An original classification of obscuration-free telescopes designs unfolded in two dimensions
Benjamin Aymard, Andrea Delahaye, Audric Drogoul
TL;DR
The paper presents an exact, geometry-driven framework to classify unobscured, two-dimensional unfolded telescope designs with up to four mirrors by treating design spaces as path-connected components of semialgebraic sets defined via an obscuration cost. It introduces the GOFFA nomenclature to encode intrinsic topological and manufacturability properties, and proves exhaustiveness for two, three, and four-mirror configurations under planar symmetry. Using Cylindrical Algebraic Decomposition (CAD) and a linear-path heuristic, it computes representative solutions and enumerates the component counts: $|\mathrm{CC}(\widetilde{\mathcal{A}}_2)|=6$, $|\mathrm{CC}(\widetilde{\mathcal{A}}_3)|=32$, and $|\mathrm{CC}(\widetilde{\mathcal{A}}_4)|=288$ (with 144 classes for the 4-mirror case considering symmetry). The approach yields a practical starting point set for optimization under the no-obscuration constraint and provides a scalable framework for classifying large families of optical designs, with potential extensions to fully three-dimensional configurations.
Abstract
In this article we propose an original classification method for unobscured imaging systems unfolded in two dimensions.
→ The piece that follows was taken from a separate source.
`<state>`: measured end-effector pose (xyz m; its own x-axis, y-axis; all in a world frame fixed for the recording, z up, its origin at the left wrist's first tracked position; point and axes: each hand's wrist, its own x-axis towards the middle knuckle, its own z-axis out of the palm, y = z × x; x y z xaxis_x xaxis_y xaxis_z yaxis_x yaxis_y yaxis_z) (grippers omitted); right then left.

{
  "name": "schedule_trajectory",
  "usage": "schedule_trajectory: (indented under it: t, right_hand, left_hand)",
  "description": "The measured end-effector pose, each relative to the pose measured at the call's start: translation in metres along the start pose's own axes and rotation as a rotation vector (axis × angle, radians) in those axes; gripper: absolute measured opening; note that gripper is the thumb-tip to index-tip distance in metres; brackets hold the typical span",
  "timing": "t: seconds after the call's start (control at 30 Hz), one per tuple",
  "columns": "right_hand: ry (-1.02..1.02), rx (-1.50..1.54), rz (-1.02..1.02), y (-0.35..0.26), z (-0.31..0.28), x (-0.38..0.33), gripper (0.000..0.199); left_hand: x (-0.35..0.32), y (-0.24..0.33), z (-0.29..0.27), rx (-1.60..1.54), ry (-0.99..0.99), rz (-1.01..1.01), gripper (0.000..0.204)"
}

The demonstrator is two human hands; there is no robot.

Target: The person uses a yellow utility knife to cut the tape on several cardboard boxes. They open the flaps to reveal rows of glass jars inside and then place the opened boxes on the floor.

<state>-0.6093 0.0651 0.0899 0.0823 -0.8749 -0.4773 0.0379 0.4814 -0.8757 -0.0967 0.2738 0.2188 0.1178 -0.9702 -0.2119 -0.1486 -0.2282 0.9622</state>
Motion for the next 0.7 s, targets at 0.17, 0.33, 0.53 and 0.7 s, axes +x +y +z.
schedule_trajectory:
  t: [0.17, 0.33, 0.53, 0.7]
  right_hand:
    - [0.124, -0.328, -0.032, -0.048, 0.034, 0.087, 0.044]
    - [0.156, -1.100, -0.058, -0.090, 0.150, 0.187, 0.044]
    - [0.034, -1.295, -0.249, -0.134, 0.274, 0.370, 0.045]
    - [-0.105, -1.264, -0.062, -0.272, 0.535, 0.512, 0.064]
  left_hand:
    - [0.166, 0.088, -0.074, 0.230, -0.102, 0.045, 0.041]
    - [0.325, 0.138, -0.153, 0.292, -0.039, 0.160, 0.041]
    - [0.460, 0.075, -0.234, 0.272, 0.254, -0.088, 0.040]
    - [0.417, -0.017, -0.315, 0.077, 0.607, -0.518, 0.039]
This classification is based on a study of off-axis properties, and relies on topology and algorithm of real algebraic geometry to find at least one instance by connected component of a semialgebraic set. Our corresponding nomenclature provides intrinsic information about the system, in terms of geometry and manufacturability. The proposed systems for each name of the nomenclature, can be used as starting points for parallel optimizations, allowing for a much more comprehensive search of an unobscured solution, given a set of specifications. We exemplify our method on three and four mirrors imaging systems.